Not a web add-in in a JavaScript sandbox. A native XLL —
a .NET Arrow Flight client running in-process inside Excel, marshaling record
batches straight into the grid.
Engine
Native XLL (Excel-DNA, .NET) — full gRPC/TLS from inside Excel, no sandbox, nothing else to install
Wire
Arrow Flight on :443 — record batches with IPC compression, 256 MB messages, through corporate firewalls
Into the grid
Arrow→cell marshaling — batches copied directly into spilled dynamic arrays; one formula, whole table
Async
Non-blocking functions + a batch queue — 200 formulas coalesce into one round-trip: 83,490 rows in 86 ms; Excel never freezes
Dialects
Any Flight server — swap the ticket-builder and the same client speaks to Dremio, InfluxDB 3, GizmoSQL, or a Sparrow snapshot. Already bilingual in production: EnergyScope Flight and Snowflake
one formula, ten years of data
=ES.Get("PET.RCLC1.D", "2016-01-01")
→ spills date + value columns into the grid. 8 ms from a local
snapshot, 27 ms across the LAN — the grid fills faster than a paste.
Fetch is the easy part.
A spreadsheet isn't a render target — it's a working document the analyst already
edited.

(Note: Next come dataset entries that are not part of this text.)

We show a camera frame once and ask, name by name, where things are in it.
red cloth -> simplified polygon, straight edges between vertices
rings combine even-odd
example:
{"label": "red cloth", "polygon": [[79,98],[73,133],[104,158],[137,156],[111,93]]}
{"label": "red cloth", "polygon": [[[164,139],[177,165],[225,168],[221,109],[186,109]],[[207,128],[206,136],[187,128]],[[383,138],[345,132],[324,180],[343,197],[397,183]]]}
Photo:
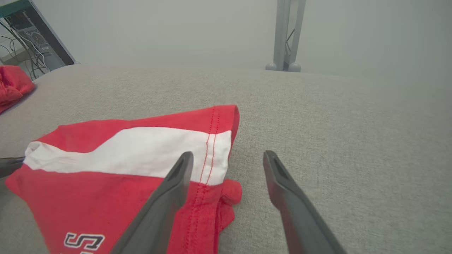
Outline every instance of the red cloth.
{"label": "red cloth", "polygon": [[19,66],[0,66],[0,113],[7,110],[35,85]]}
{"label": "red cloth", "polygon": [[185,205],[167,253],[216,254],[240,183],[223,180],[236,106],[60,126],[30,143],[6,185],[25,200],[52,254],[107,254],[178,157],[193,152]]}

cable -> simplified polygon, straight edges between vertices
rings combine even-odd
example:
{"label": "cable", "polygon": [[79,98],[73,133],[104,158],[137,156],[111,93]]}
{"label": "cable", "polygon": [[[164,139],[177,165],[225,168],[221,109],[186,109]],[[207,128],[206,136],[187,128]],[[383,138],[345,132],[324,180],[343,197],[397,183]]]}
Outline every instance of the cable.
{"label": "cable", "polygon": [[[39,67],[40,69],[45,69],[45,67]],[[37,68],[35,68],[35,70],[37,70]]]}
{"label": "cable", "polygon": [[289,41],[290,37],[293,35],[293,32],[295,32],[295,28],[292,30],[292,33],[290,33],[289,38],[287,38],[286,42]]}
{"label": "cable", "polygon": [[1,35],[0,35],[0,37],[6,38],[6,39],[11,40],[11,41],[13,40],[13,39],[11,39],[11,38],[9,38],[9,37],[6,37],[6,36],[1,36]]}
{"label": "cable", "polygon": [[32,63],[32,73],[33,73],[33,77],[36,79],[37,77],[36,77],[36,73],[34,72],[34,68],[33,68],[33,59],[32,59],[32,57],[31,57],[31,55],[30,55],[30,52],[28,52],[28,50],[27,50],[27,47],[24,45],[24,43],[21,41],[21,40],[19,40],[19,38],[16,36],[16,34],[12,31],[12,30],[9,30],[7,27],[6,27],[6,25],[5,24],[3,24],[3,22],[1,22],[0,21],[0,25],[2,25],[8,32],[10,32],[16,39],[17,39],[17,41],[24,47],[24,49],[25,49],[25,51],[27,51],[27,53],[28,53],[28,56],[30,56],[30,61],[31,61],[31,63]]}
{"label": "cable", "polygon": [[39,50],[36,48],[36,46],[34,45],[34,43],[31,42],[31,41],[28,40],[28,39],[25,39],[25,38],[22,37],[20,34],[19,34],[19,36],[20,36],[20,38],[21,38],[22,40],[26,40],[27,42],[30,42],[31,45],[33,45],[34,50],[36,50],[35,52],[38,52],[38,53],[42,56],[42,64],[47,68],[48,71],[50,71],[50,69],[49,69],[49,68],[47,67],[47,65],[46,65],[46,59],[45,59],[44,55],[43,55],[41,52],[39,52]]}
{"label": "cable", "polygon": [[0,46],[4,47],[4,48],[8,51],[9,55],[10,55],[12,58],[16,59],[16,61],[19,61],[19,60],[17,60],[17,58],[15,58],[15,57],[11,54],[11,51],[9,51],[9,49],[8,49],[7,47],[5,47],[5,46],[3,46],[3,45],[1,45],[1,44],[0,44]]}
{"label": "cable", "polygon": [[47,66],[44,66],[44,62],[41,61],[41,59],[39,58],[39,56],[36,55],[36,53],[34,54],[34,56],[35,56],[36,59],[37,59],[38,65],[42,65],[42,68],[45,68],[45,69],[47,69],[48,71],[50,71],[50,70],[47,68]]}
{"label": "cable", "polygon": [[[36,59],[37,58],[37,56],[36,56],[36,51],[35,52],[33,52],[33,56],[34,57],[32,57],[31,59],[30,59],[30,61],[31,62],[33,62],[33,60],[32,59]],[[36,60],[36,63],[34,63],[37,67],[39,67],[39,65],[38,65],[38,61]],[[33,68],[33,70],[39,70],[42,74],[45,74],[41,69],[38,69],[38,68],[34,68],[33,67],[33,64],[31,65],[31,67]]]}
{"label": "cable", "polygon": [[16,59],[16,61],[17,62],[23,62],[24,63],[24,65],[25,65],[25,68],[27,69],[27,72],[28,72],[28,75],[31,77],[31,71],[30,71],[30,69],[28,68],[28,65],[27,65],[27,60],[28,59],[25,59],[24,61],[19,61],[19,59],[17,58],[17,52],[16,52],[16,45],[14,44],[14,40],[18,40],[18,39],[10,39],[11,41],[9,42],[9,48],[14,52],[14,55],[15,55],[15,59]]}

white cable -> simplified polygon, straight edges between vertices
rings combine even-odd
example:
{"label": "white cable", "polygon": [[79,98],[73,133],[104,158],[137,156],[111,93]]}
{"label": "white cable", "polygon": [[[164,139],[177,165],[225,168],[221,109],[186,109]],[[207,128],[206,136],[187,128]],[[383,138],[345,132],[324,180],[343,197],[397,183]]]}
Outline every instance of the white cable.
{"label": "white cable", "polygon": [[33,42],[31,42],[30,40],[28,40],[28,39],[25,39],[24,37],[22,37],[20,34],[18,34],[18,33],[16,33],[17,35],[19,35],[19,37],[22,39],[22,40],[26,40],[26,41],[28,41],[28,42],[30,42],[31,43],[31,45],[33,45],[33,48],[34,48],[34,50],[36,50],[36,52],[38,52],[41,56],[42,56],[42,63],[43,63],[43,65],[44,65],[44,67],[48,70],[48,71],[50,71],[50,69],[47,67],[47,65],[46,65],[46,59],[44,58],[44,55],[41,53],[41,52],[39,52],[39,50],[36,48],[36,46],[34,45],[34,43]]}

seam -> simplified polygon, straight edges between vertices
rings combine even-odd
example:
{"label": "seam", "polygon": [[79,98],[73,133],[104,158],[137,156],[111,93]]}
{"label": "seam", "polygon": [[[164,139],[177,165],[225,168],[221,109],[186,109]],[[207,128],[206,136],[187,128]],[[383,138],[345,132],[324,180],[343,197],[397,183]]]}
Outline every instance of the seam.
{"label": "seam", "polygon": [[[207,141],[206,141],[206,156],[204,157],[204,165],[202,166],[201,177],[199,178],[199,184],[201,184],[201,181],[202,181],[202,174],[203,174],[204,168],[206,166],[207,155],[208,155],[208,152],[209,152],[209,138],[210,138],[210,132],[212,131],[212,124],[213,124],[214,113],[215,113],[215,107],[212,107],[212,117],[210,119],[209,135],[207,136]],[[197,188],[196,194],[195,194],[195,198],[194,198],[194,201],[193,201],[193,210],[191,211],[190,217],[188,218],[188,232],[187,232],[187,238],[185,239],[185,250],[186,250],[186,253],[188,253],[188,251],[190,249],[189,248],[190,247],[190,236],[191,236],[192,231],[193,231],[192,230],[193,214],[195,213],[195,211],[198,212],[198,210],[199,210],[197,205],[196,205],[196,201],[197,201],[198,197],[200,196],[199,195],[199,190],[200,190],[200,186],[198,185],[198,188]],[[194,233],[196,233],[196,231],[198,230],[197,229],[197,224],[195,223],[194,226],[195,226]]]}
{"label": "seam", "polygon": [[212,164],[211,164],[211,166],[210,166],[209,177],[207,177],[206,185],[209,183],[210,175],[212,174],[212,171],[213,171],[213,158],[215,158],[215,140],[217,139],[218,125],[219,125],[219,124],[220,124],[220,111],[218,111],[218,117],[217,117],[217,129],[215,130],[215,136],[214,136],[214,138],[213,138]]}

gray couch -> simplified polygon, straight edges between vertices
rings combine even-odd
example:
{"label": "gray couch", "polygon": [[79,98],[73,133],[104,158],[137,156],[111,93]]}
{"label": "gray couch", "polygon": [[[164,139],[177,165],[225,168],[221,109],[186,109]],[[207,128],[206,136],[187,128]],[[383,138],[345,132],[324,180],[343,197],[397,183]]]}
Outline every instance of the gray couch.
{"label": "gray couch", "polygon": [[[67,66],[0,115],[0,157],[58,125],[237,104],[228,178],[243,198],[220,254],[286,253],[263,151],[274,150],[352,253],[452,253],[450,86],[276,71]],[[0,253],[47,249],[27,204],[0,182]]]}

ES.ColX writes a column the way an analyst would:
it reads what's in the sheet first, then touches only what changed, and says what
it did — in Excel's own visual language.
Nov-25
1,432.2
monthly actual
Dec-25
1,489.6
new this refresh — green border
Jan-26
1,455.3
revised — old value kept in a cell comment
Feb-26
1,470.8
synthesised from weeklies, until the monthly print lands
Mar-26
1,478.0
bold = analyst override — never overwritten
Apr-26
1,512.4
forecast periods, marked as such
Unchanged cells are skipped outright. Revisions keep the old number in a timestamped
comment — Before / Now. Bold cells belong to the analyst:
instead of overwriting, ColX notes the suppressed value in a comment. Missing months
are synthesised from weekly data (day-weighted, stock/flow aware) and automatically
superseded when the real print arrives. Optional extras mark structural
breakpoints and append forecast
periods — computed server-side, rendered as cells. The function returns the change
count and stamps the last data date under the formula, so a sheet of columns reads
as a morning dashboard: refresh, see what moved.
The real thing: a production supply-demand workbook, one ColX formula per column.
The yellow row counts changes since the last refresh; red corners are revisions carrying
their old value in the comment.
The proof is in production: the EnergyScope add-in ships 64
functions on this plumbing — data, forecasting, analytics — to energy-market users
today. The client underneath is domain-blind.